= Société royale de Flore de Bruxelles =

The Société royale de Flore de Bruxelles (French; lit. Royal Society of Flora), founded in 1822, at the time of the United Kingdom of the Netherlands, was a botanical society in Brussels.

It was named after Flora, the Roman goddess of flowers and of the season of spring.

== History ==
It is a successor of the Confrérie de Sainte Dorothée, founded in Brussels in 1660. In 1935 it merged with the Société royale linnéenne de Bruxelles to form the Société royale linnéenne et de Flore de Bruxelles.

=== First directors ===

- Charles-Joseph d'Ursel, President.

- Van Voldem de Lombeck, vice-president.

- Reynders, treasurer.

- Symon-Brunelle, secretary, rue de l'Empereur.

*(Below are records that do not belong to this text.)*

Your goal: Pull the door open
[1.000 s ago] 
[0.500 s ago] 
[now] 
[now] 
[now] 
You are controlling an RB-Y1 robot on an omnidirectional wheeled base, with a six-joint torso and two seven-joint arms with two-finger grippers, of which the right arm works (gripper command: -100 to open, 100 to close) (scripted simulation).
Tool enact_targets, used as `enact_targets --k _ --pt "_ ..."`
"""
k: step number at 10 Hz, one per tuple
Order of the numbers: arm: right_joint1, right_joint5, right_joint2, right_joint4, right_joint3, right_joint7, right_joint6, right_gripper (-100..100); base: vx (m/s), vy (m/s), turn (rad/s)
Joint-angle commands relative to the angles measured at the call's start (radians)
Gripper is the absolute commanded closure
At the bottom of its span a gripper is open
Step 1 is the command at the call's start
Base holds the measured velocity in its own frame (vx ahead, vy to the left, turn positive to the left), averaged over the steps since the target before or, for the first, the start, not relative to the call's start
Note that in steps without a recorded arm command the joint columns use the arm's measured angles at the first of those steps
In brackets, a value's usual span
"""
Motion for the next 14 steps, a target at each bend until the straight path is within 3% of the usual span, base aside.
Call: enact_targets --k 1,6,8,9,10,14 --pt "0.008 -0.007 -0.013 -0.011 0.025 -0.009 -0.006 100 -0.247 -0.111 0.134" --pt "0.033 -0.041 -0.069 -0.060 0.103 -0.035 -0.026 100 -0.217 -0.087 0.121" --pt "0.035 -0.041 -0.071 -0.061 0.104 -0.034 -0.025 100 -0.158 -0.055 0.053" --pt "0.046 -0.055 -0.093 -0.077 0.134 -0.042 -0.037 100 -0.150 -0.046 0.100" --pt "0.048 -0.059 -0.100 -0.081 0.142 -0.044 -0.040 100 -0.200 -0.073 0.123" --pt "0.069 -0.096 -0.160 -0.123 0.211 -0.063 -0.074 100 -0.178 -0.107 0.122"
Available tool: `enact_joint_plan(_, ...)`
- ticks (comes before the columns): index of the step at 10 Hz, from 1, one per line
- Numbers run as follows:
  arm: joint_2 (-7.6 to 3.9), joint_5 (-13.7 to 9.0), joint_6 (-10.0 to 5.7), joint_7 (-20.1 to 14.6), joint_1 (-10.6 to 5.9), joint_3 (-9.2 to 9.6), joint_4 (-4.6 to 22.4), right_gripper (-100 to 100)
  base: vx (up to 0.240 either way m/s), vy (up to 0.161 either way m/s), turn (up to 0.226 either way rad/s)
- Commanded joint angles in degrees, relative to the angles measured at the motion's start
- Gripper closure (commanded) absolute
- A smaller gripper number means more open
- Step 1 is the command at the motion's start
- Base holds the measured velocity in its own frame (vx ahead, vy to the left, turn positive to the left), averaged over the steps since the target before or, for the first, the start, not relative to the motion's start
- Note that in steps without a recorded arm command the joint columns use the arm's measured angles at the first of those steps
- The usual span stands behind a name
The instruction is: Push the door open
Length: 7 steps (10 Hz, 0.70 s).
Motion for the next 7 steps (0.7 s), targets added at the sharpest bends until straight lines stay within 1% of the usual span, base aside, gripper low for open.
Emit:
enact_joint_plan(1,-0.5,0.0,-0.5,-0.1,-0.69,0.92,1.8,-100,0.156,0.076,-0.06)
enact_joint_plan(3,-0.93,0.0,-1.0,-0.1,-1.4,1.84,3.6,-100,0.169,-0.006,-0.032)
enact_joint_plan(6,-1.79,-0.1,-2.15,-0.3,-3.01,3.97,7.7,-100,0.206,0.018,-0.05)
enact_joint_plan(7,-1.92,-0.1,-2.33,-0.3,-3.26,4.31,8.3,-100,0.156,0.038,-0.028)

- Augustus Van Dievoet, lawyer at the Court of Cassation, administrator.

== Exhibitions ==
They organised two yearly exhibitions, one in winter, in February, and the other in summer, in July.

== Publications ==

- Bulletin de la Société Royale Linnéenne de Bruxelles
- Bulletin de la Société Royale Linnéenne et de Flore de Bruxelles

== Bibliography ==

- J. Balis, Conservateur à la Bibliothèque Royale Albert premier, Le premier Jardin botanique de Bruxelles, Extrait de l'histoire des jardins botaniques de Bruxelles (1870-1970), Ed. du Crédit communal, 1970, page 6.
- Les archives de la Société Royale Linnéenne et de Flore de Bruxelles fondée en 1935 et qui a hérité des archives de la Confrérie de sainte Dorothée fondée en 1640 ainsi que des archives de la Société royale de Flore fondée en 1825, et allant de l'année 1640 à 1970, ont été déposées en 1925 (réf.Archives Historiques, n°3811) et en 2007 aux Archives de la Ville de Bruxelles. Elles constituent 13 mètres de rayonnages.
- Le Livre d'Or porte la référence: n°3812, aux Archives de la Ville de Bruxelles.
- Mauvy, Bruxelles et ses environs, p 123.